Rahma, nama nenek tersebut. Mengucurkan air mata, dan menghadiahi kecupan-kecupan sayang di atas kepala Abi. Nelangsa ditinggal puteri semata wayangnya menghadap Illahi sudah membuatnya mati rasa. Dan kini, ia harus dihadapkan oleh kenyataan pada kesakitan yang membelenggunya cucunya, membuat sesak bertubi-tubi itu datang.

"Oma nggak akan ninggalin, Abi."

"Bohong!" Abi meraung. Ditatapnya sang nenek yang berada di atas kursi roda. Matanya sudah penuh dengan air mata, tapi Abi masih bisa melihat bahwa neneknya semakin tua. Dan kapan saja, Tuhan bisa mengambilnya. "Semuanya ninggalin Abi, Oma. Semuanya." Tercekat oleh air mata, Abi merintih memukul dadanya. "Kenapa mereka nggak mau bawa Abi sekalian? Mereka nggak pernah sayang, Abi. Bahkan mati pun, mereka nggak mau ngajak Abi."

"Abi! Semua sayang Abi, nak."

"Enggak! Mereka semua ninggalin Abi. Oma juga bakal ninggalin Abi. Lalu buat apa Abi ada di sini?!" Tak peduli pada pelayat yang masih berada di pemakaman, Abi meraung mengeluarkan semua yang mengganjal di hatinya.

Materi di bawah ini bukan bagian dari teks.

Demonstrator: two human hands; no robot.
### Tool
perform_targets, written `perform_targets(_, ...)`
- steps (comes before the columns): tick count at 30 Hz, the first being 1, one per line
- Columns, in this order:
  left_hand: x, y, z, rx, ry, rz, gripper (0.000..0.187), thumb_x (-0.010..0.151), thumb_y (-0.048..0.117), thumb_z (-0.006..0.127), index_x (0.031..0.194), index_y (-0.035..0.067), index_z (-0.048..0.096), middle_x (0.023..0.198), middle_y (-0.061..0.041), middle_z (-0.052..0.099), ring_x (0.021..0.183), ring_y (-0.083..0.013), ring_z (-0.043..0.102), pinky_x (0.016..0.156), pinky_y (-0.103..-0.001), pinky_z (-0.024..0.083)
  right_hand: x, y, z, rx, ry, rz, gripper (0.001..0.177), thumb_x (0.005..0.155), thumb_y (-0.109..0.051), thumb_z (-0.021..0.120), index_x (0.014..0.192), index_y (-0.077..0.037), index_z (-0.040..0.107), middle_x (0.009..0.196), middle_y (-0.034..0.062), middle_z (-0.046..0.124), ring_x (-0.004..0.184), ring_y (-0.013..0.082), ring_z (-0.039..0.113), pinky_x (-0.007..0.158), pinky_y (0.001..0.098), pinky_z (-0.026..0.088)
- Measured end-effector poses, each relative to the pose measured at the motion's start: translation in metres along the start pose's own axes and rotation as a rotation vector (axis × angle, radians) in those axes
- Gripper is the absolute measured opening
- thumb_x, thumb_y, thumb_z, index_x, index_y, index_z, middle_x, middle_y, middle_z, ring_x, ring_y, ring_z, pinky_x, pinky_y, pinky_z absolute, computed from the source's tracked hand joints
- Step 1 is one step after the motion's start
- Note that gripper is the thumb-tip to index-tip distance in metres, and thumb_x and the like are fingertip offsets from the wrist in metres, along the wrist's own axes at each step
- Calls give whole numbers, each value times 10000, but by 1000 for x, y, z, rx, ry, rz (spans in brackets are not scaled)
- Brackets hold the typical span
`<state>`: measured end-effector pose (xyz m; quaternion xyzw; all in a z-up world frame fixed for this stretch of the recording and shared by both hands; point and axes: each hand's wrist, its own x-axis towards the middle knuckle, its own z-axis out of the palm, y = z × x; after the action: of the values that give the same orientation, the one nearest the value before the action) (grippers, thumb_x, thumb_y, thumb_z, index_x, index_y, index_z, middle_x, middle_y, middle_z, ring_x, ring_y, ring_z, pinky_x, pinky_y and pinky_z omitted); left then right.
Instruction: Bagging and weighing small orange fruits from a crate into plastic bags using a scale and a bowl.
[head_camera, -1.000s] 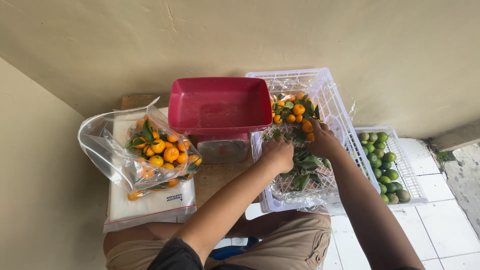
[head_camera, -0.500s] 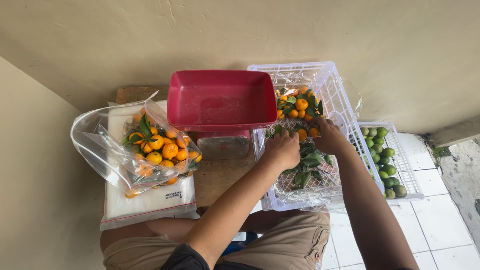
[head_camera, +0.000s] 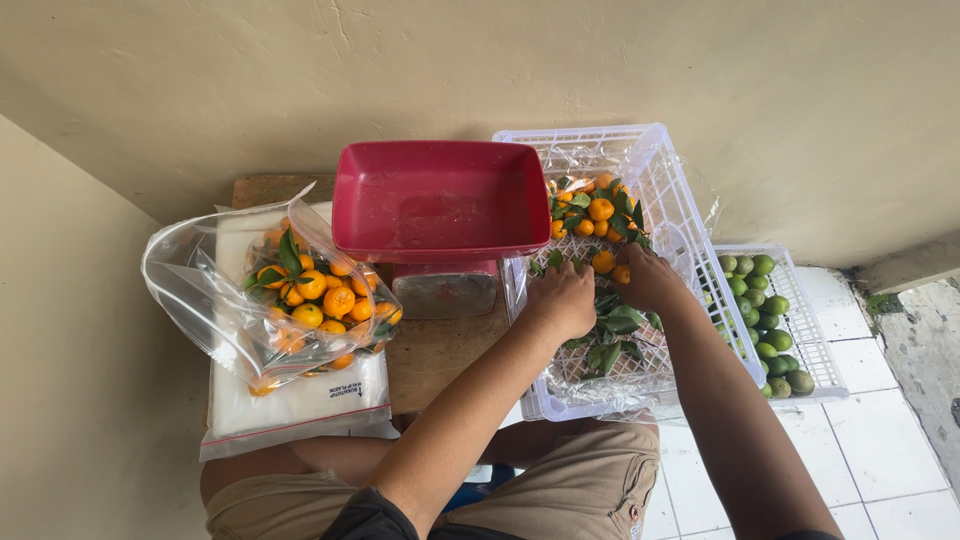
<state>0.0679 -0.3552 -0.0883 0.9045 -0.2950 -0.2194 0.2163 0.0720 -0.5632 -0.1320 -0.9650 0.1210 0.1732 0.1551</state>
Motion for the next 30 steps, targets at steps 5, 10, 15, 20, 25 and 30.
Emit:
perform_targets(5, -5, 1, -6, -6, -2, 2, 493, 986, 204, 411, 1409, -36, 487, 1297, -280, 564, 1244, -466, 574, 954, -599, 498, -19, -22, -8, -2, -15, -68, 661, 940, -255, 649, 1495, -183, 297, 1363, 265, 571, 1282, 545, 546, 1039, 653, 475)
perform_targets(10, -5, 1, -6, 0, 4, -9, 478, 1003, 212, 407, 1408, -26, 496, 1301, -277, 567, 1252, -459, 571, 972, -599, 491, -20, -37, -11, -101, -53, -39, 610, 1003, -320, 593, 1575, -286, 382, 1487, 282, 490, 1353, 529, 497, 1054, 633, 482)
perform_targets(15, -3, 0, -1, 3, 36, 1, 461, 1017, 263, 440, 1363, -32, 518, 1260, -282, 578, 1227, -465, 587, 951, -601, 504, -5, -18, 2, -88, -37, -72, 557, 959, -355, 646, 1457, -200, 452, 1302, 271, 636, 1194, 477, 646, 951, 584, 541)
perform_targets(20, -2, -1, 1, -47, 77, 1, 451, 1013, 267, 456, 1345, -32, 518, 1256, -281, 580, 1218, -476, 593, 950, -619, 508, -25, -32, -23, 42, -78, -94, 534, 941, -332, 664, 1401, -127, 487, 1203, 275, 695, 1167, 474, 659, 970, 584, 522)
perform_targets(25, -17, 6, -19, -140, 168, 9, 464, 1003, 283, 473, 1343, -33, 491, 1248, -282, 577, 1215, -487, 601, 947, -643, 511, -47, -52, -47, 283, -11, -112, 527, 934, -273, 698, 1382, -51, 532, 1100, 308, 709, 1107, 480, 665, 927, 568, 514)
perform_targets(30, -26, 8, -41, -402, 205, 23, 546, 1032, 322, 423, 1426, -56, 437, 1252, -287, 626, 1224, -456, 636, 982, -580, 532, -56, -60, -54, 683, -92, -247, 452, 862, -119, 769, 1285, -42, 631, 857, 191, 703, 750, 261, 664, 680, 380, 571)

Ia pernah ditinggalkan ayahnya, lalu dibuang, hingga kini, Abi kembali merasakan bagaimana kematian melenggang di depannya. Dan kali ini, ibunya yang direnggut darinya. Satu-satunya harapan Abi yang tersisa. Dulu ia selalu berharap bahwa suatu saat nanti ibunya akan sembuh. Akan kembali memeluknya. Memasakan sop jamur kesukaannya. Lalu menyelimutinya kala malam. Dan mendekapnya saat petir bergemuruh di langit.

Tetapi sekarang?

Tanah telah menelan satu-satunya asa yang ia punya. Taburan di atas tanah tersebut merupakan pertanda, bahwa ibunya tak akan pernah ia jumpai lagi. Tak akan ada pelukan diam-diam yang Abi lancarkan saat ibunya tertidur dibangsal pesakitan. Tak ada pundak yang pelan-pelan akan ia sandari saat ibuny sibuk berceloteh mengenai dunia yang tak dimengerti Abi.